Segment Start: Extracted records

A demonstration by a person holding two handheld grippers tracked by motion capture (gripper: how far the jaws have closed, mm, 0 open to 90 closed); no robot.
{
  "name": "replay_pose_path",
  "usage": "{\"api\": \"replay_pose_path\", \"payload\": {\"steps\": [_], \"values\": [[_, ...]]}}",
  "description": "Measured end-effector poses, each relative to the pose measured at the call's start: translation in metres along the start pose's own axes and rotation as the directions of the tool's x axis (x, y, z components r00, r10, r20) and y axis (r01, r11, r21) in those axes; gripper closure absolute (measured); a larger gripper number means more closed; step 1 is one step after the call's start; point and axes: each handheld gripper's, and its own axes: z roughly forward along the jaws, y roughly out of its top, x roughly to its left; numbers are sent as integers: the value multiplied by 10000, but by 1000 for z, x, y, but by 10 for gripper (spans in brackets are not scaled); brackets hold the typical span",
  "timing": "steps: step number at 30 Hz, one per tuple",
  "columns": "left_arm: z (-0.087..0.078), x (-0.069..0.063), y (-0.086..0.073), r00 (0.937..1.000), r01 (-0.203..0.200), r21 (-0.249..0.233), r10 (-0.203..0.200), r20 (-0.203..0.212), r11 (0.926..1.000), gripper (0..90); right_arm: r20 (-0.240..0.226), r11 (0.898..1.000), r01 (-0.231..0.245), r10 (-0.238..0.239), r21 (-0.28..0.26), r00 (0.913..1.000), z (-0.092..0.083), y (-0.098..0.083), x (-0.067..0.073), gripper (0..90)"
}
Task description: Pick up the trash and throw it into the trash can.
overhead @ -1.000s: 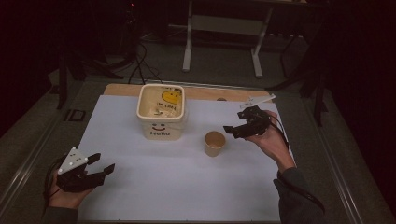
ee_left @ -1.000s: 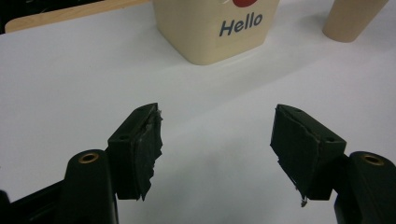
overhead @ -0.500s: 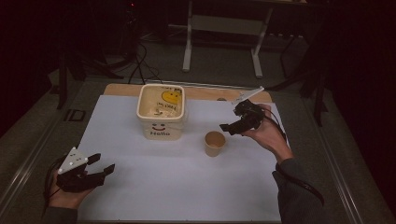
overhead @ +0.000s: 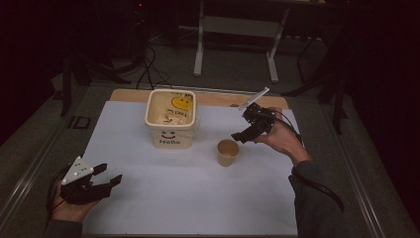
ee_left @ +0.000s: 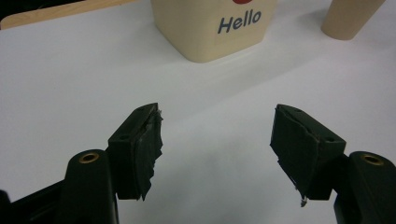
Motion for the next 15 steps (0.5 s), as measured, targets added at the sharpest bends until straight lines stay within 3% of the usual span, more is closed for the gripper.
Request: {"api": "replay_pose_path", "payload": {"steps": [15], "values": [[0, 0, 0, 10000, 29, 19, -29, 21, 10000, 336, -33, 9941, 388, -387, 1009, 9992, 18, 12, 5, 119]]}}
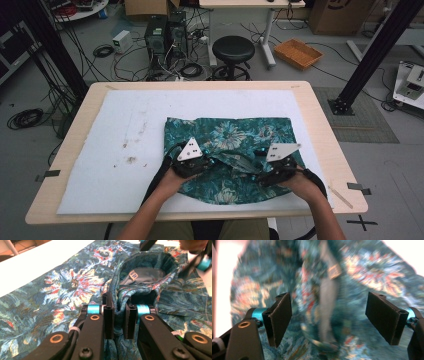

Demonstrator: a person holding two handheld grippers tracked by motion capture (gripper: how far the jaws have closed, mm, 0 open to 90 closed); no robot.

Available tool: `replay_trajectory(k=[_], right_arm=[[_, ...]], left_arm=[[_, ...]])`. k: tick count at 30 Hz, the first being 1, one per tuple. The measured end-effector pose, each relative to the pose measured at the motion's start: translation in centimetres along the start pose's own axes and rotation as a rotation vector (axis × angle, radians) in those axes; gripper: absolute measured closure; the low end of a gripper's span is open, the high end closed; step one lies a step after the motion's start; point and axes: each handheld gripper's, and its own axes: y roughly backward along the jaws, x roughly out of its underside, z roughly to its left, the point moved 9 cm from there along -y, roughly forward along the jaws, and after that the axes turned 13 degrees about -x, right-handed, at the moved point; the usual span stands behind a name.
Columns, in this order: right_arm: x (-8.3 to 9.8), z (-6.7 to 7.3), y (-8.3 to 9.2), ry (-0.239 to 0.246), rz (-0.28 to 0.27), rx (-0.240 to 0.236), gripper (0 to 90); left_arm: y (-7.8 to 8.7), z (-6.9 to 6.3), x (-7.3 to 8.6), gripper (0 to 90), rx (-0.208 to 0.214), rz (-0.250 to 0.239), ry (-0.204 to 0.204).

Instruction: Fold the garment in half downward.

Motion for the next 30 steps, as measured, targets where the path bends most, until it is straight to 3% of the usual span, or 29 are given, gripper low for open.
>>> replay_trajectory(k=[1,2,4,5,6,7,8,9,10,11,12,13,14,17,18,19,20,21,22,23,27,30], right_arm=[[0.0,0.0,0.0,0.000,0.000,0.000,21.3],[0.5,0.2,-1.2,0.021,0.064,0.002,21.4],[0.6,0.2,-1.6,0.036,0.088,0.009,23.6],[0.9,0.1,-2.0,0.049,0.119,0.028,33.5],[1.1,-0.1,-2.1,0.090,0.164,0.067,59.6],[1.1,-0.1,-2.1,0.090,0.164,0.067,59.6],[0.6,-0.2,-1.8,0.121,0.139,0.096,79.0],[0.6,-0.2,-1.8,0.121,0.139,0.096,79.0],[0.1,-0.4,-1.3,0.138,0.111,0.138,84.2],[0.1,-0.4,-1.3,0.138,0.111,0.138,84.2],[-0.4,-0.7,-0.9,0.160,0.095,0.187,84.9],[-0.4,-0.7,-0.9,0.160,0.095,0.187,84.9],[-0.6,-0.9,-0.5,0.177,0.087,0.232,85.1],[-0.4,-0.8,-0.4,0.191,0.093,0.242,80.9],[0.1,-0.3,-0.5,0.188,0.118,0.212,60.9],[0.1,-0.3,-0.5,0.188,0.118,0.212,60.9],[0.9,0.1,-0.4,0.177,0.143,0.191,51.0],[0.9,0.1,-0.4,0.177,0.143,0.191,51.0],[1.6,0.5,0.4,0.168,0.141,0.188,43.4],[1.6,0.5,0.4,0.168,0.141,0.188,43.4],[3.1,1.2,2.6,0.102,0.103,0.186,39.1],[4.2,1.8,4.4,0.037,0.052,0.154,40.8]], left_arm=[[0.0,0.0,0.0,82.1,0.000,0.000,0.000],[0.1,-0.2,-0.2,82.1,0.006,-0.009,-0.001],[0.2,-0.3,-0.2,82.1,0.013,-0.014,-0.003],[0.4,-0.5,-0.3,82.1,0.017,-0.016,-0.008],[0.6,-0.6,-0.3,82.1,0.026,-0.020,-0.021],[0.6,-0.6,-0.3,82.0,0.026,-0.020,-0.021],[0.8,-0.6,-0.3,81.9,0.035,-0.023,-0.023],[0.8,-0.6,-0.3,80.5,0.035,-0.023,-0.023],[1.0,-0.5,-0.3,75.6,0.050,-0.026,0.005],[1.0,-0.5,-0.3,68.0,0.050,-0.026,0.005],[1.3,-0.3,-0.3,62.4,0.071,-0.030,0.039],[1.3,-0.3,-0.3,57.9,0.071,-0.030,0.039],[1.6,-0.1,-0.4,52.7,0.077,-0.039,0.055],[2.6,0.7,-0.4,47.5,0.084,-0.064,0.104],[3.4,1.6,-0.2,47.5,0.063,-0.076,0.132],[3.4,1.6,-0.2,47.5,0.063,-0.076,0.132],[4.3,2.9,0.2,47.5,0.027,-0.079,0.163],[4.3,2.9,0.2,47.5,0.027,-0.079,0.163],[4.9,4.3,1.0,47.6,-0.042,-0.058,0.199],[4.9,4.3,1.0,47.6,-0.042,-0.058,0.199],[5.7,6.9,3.3,48.0,-0.205,0.043,0.246],[5.9,7.9,5.1,48.8,-0.271,0.119,0.255]])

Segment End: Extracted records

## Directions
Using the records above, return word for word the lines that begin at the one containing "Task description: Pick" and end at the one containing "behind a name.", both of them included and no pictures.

## Exercise solution
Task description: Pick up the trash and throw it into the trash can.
overhead @ -1.000s: 
ee_left @ -1.000s: 
overhead @ -0.500s: 
overhead @ +0.000s: 
ee_left @ +0.000s: 
Motion for the next 15 steps (0.5 s), as measured, targets added at the sharpest bends until straight lines stay within 3% of the usual span, more is closed for the gripper.
Request: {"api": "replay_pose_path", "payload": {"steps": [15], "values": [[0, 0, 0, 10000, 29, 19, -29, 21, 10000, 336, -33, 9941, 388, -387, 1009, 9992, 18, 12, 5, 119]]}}

Demonstrator: a person holding two handheld grippers tracked by motion capture (gripper: how far the jaws have closed, mm, 0 open to 90 closed); no robot.

Available tool: `replay_trajectory(k=[_], right_arm=[[_, ...]], left_arm=[[_, ...]])`. k: tick count at 30 Hz, the first being 1, one per tuple. The measured end-effector pose, each relative to the pose measured at the motion's start: translation in centimetres along the start pose's own axes and rotation as a rotation vector (axis × angle, radians) in those axes; gripper: absolute measured closure; the low end of a gripper's span is open, the high end closed; step one lies a step after the motion's start; point and axes: each handheld gripper's, and its own axes: y roughly backward along the jaws, x roughly out of its underside, z roughly to its left, the point moved 9 cm from there along -y, roughly forward along the jaws, and after that the axes turned 13 degrees about -x, right-handed, at the moved point; the usual span stands behind a name.

The requested output is now complete.